TASK TO COMPLETE: Repeat exactly the lines below that lie between the line with "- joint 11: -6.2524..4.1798" and the line with "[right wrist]", counting both of those lines as part of the answer.

MATERIAL PROVIDED:
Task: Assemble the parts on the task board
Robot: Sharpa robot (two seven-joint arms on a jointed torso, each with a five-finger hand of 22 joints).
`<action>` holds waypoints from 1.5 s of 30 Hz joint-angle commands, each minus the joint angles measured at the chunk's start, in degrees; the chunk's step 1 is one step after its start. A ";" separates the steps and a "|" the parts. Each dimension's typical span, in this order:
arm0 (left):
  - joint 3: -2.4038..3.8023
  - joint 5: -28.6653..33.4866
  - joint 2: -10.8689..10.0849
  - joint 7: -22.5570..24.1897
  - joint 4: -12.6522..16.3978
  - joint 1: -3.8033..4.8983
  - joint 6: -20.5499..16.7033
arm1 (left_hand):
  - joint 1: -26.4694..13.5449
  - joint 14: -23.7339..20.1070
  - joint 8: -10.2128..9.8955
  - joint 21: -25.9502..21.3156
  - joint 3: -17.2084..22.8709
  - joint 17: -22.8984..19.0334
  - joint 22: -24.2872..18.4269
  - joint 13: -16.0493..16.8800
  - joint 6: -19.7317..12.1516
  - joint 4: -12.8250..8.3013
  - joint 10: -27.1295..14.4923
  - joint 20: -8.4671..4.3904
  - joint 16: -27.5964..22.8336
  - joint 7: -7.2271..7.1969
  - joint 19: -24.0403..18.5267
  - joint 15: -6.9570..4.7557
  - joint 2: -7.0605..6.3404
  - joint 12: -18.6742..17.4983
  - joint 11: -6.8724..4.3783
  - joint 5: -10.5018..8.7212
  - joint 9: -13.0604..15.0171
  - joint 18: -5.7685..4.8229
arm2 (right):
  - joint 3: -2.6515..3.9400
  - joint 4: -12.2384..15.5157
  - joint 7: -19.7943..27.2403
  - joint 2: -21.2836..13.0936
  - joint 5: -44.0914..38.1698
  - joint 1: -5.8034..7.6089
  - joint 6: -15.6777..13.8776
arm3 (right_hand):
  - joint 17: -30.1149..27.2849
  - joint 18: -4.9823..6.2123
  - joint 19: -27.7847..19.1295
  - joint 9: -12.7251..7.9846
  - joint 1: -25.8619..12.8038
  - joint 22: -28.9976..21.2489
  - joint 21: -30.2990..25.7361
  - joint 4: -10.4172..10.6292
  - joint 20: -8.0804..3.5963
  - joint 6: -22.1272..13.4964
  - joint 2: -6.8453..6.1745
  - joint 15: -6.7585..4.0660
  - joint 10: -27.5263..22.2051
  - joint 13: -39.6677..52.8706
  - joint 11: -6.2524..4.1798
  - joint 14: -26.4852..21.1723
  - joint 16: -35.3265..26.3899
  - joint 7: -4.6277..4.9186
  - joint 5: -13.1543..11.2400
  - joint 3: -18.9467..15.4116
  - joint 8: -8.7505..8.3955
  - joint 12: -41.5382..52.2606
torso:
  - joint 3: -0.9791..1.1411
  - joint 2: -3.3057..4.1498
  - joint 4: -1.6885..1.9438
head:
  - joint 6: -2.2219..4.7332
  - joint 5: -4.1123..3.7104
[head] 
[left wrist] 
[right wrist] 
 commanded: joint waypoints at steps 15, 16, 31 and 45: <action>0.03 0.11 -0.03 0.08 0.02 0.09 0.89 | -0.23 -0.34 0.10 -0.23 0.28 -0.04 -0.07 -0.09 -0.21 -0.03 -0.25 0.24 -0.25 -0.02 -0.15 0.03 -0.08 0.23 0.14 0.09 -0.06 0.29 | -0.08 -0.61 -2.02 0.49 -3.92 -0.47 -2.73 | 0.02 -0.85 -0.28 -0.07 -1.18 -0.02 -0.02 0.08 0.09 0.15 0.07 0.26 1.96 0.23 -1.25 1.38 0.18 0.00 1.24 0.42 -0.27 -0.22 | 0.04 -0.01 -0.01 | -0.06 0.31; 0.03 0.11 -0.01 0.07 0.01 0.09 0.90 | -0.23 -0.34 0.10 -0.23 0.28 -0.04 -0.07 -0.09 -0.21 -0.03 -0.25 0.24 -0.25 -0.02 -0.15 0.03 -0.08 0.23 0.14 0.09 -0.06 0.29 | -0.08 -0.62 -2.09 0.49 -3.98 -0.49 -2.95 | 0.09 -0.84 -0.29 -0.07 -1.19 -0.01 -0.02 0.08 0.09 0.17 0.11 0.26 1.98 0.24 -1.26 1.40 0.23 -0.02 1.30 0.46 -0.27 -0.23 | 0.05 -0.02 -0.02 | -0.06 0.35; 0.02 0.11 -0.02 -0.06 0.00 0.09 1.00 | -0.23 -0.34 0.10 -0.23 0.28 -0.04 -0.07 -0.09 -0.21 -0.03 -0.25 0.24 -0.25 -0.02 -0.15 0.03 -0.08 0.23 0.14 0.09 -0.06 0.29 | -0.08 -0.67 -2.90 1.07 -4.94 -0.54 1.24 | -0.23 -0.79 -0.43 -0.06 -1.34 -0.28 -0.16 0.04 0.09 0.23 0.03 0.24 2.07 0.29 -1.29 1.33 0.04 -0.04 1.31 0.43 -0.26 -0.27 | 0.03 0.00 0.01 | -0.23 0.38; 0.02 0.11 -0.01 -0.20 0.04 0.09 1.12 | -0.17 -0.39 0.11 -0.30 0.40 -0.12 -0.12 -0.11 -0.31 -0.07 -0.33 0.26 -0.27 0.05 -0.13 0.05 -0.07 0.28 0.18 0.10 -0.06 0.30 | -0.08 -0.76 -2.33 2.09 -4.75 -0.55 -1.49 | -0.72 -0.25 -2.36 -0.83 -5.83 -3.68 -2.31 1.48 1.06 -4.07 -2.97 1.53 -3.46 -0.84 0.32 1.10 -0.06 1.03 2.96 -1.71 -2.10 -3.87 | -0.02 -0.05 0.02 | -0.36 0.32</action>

SOLUTION:
  - joint 11: -6.2524..4.1798
  - joint 14: -26.4852..21.1723
  - joint 16: -35.3265..26.3899
  - joint 7: -4.6277..4.9186
  - joint 5: -13.1543..11.2400
  - joint 3: -18.9467..15.4116
  - joint 8: -8.7505..8.3955
  - joint 12: -41.5382..52.2606
torso:
  - joint 3: -0.9791..1.1411
  - joint 2: -3.3057..4.1498
  - joint 4: -1.6885..1.9438
head:
  - joint 6: -2.2219..4.7332
  - joint 5: -4.1123..3.7104
[head] 
[left wrist] 
[right wrist] 

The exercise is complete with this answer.